At the website SourceWatch, a high-traffic online "encyclopedia of the people, organizations and issues shaping the public agenda," you can easily create accurate, fair and documented articles, or edit and expand existing articles, then link to them and link them to your website. Two-thirds of the 2 million monthly visitors to SourceWatch arrive through Google searches, so SourceWatch articles on your issues are likely to drive traffic back to your website.
MySpace, Facebook and Twitter
These social network sites are now getting lots of TV media attention and are likely already used by individuals in your organization. They should be woven into your online activism.

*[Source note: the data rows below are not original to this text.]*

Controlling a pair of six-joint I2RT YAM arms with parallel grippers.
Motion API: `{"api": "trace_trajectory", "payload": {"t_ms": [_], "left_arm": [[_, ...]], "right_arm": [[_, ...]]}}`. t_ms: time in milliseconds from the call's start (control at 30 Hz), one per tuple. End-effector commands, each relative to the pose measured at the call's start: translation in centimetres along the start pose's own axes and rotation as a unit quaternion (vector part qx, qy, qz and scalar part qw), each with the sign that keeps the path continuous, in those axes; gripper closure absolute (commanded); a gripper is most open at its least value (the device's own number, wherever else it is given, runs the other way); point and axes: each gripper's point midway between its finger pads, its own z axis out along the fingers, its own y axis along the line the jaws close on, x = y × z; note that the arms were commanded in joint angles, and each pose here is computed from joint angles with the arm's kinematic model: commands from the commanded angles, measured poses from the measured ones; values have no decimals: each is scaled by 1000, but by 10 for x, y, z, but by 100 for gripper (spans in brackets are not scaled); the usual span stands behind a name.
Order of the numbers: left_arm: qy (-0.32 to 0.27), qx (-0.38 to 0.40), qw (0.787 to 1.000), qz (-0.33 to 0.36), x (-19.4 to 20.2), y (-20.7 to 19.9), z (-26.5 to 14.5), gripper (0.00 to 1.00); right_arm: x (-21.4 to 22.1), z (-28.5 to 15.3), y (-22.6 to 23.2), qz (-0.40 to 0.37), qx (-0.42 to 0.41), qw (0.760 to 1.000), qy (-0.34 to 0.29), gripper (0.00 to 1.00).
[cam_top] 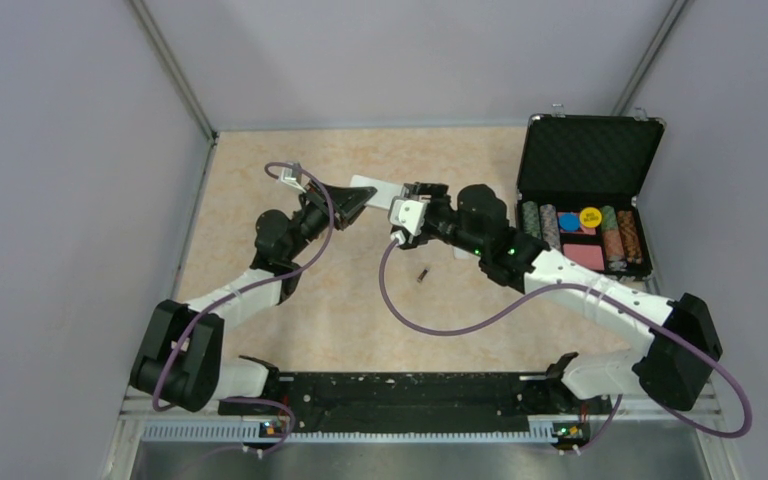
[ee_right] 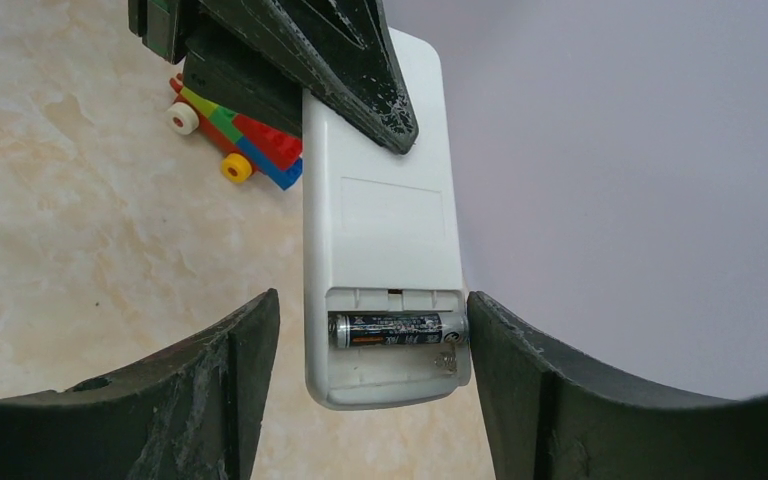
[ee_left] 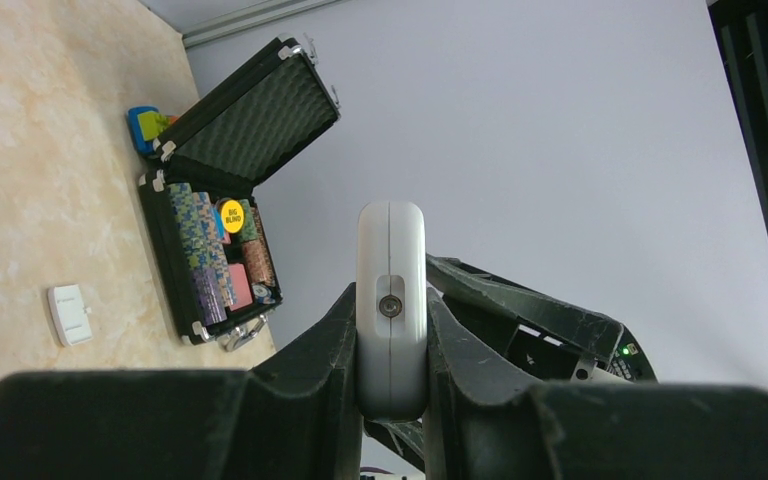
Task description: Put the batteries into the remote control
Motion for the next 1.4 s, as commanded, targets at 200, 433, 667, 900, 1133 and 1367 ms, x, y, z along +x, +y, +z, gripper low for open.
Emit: {"api": "trace_trajectory", "payload": {"t_ms": [200,433,667,900,1133,1367], "left_arm": [[-6,49,998,-39,-5,-33,0,100],[-4,70,993,-92,-8,-48,2,100],[-3,82,992,-97,-10,-68,1,100],[-10,88,992,-89,-14,-78,1,100],[-19,99,992,-80,-17,-82,1,100],[-16,113,988,-100,-19,-89,2,100]], "right_arm": [[-17,-2,-24,-9,29,999,-23,41],[-15,-3,-18,-38,13,999,-20,41],[-5,-4,-4,-80,-11,997,-9,41],[0,-5,11,-107,-33,994,-4,42],[1,-8,31,-107,-61,992,-13,44],[10,-9,55,-131,-86,988,-4,44]]}}
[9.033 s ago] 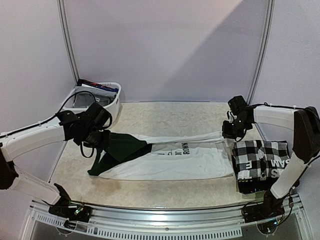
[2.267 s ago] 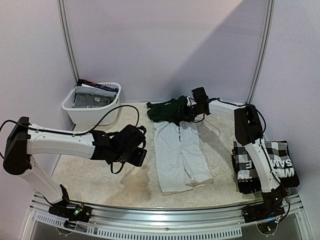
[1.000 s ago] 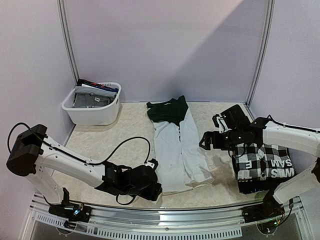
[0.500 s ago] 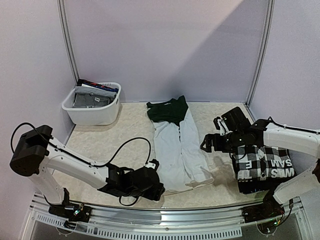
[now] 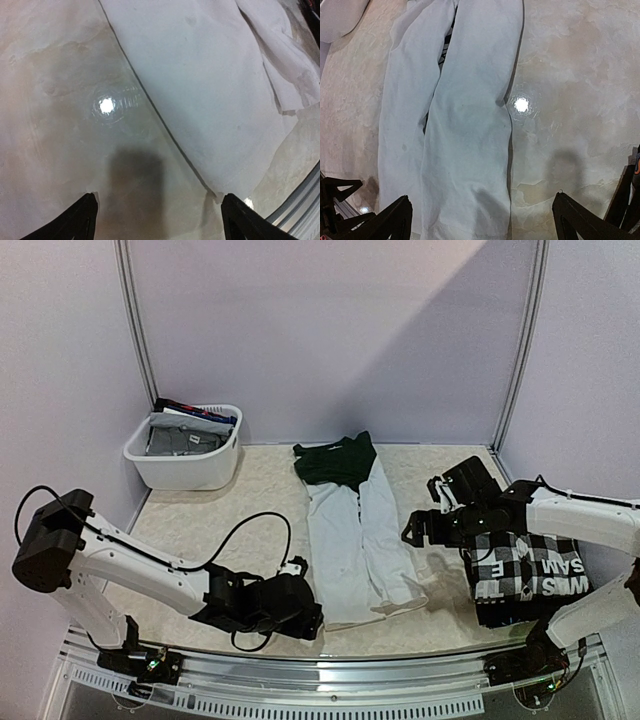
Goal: Fold and stack the mixed laundry pile
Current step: Pick up the rectangle-folded T-shirt from the center of the board.
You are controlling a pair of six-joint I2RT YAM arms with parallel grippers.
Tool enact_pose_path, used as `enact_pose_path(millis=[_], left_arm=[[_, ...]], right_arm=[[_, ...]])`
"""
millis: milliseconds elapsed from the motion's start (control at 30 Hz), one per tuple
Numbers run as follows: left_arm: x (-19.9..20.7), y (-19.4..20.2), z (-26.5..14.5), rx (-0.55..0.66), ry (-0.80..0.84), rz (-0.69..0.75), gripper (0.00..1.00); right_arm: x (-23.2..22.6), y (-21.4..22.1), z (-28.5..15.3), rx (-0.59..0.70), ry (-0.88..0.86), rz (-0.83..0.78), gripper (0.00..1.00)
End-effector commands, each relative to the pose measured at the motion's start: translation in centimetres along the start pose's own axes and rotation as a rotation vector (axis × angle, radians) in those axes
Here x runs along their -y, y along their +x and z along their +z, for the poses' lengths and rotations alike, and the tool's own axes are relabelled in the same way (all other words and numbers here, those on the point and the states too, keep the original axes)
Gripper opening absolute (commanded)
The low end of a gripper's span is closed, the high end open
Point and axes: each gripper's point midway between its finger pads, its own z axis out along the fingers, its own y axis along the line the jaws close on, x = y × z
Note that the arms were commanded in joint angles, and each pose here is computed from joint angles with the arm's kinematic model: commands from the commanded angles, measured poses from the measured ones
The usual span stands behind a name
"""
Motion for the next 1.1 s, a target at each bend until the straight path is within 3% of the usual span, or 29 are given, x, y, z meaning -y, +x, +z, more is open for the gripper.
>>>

Obama used social networking sites very successfully. Some organizations have created activist networking sites such as WiserEarth, but you should also use popular existing sites.
Uniting the Grassroots with the Netroots: Beyond MoveOn
In early 2007, I began publicly criticizing MoveOn for co-opting the peace movement on behalf of the agenda of Congressional Democrats. The Democrats gained control of the U.S. Congress in the fall of 2006 based primarily on public revulsion over Bush's war in Iraq, a war that was endorsed from the start by leading Democrats including John Kerry, Tom Daschle, Hillary Clinton, and many others. In early 2007, the Democrats had an opportunity to cut off funding for the war, but blinked. MoveOn, an organization considered by the mainstream media the leader of the peace movement, sided with Speaker Nancy Pelosi in an effort that marginalized the Congressional Out of Iraq caucus and gave Bush all the funding he wanted to continue the war.
The peace movement has never recovered. Although Obama was elected as the peace candidate, his Iraq withdrawal plan is anemic and would leave 50,000 troops in Iraq indefinitely, while he has ramped up the U.S. war in Afghanistan. MoveOn has declared Obama's Iraq strategy a success, even as the war continues, and is refusing to oppose Obama on Afghanistan. Meanwhile the grassroots peace movement that consists primarily of the scores of groups that make up the United for Peace and Justice (UFPJ) coalition are disorganized and dispirited and UFPJ is in danger of going broke.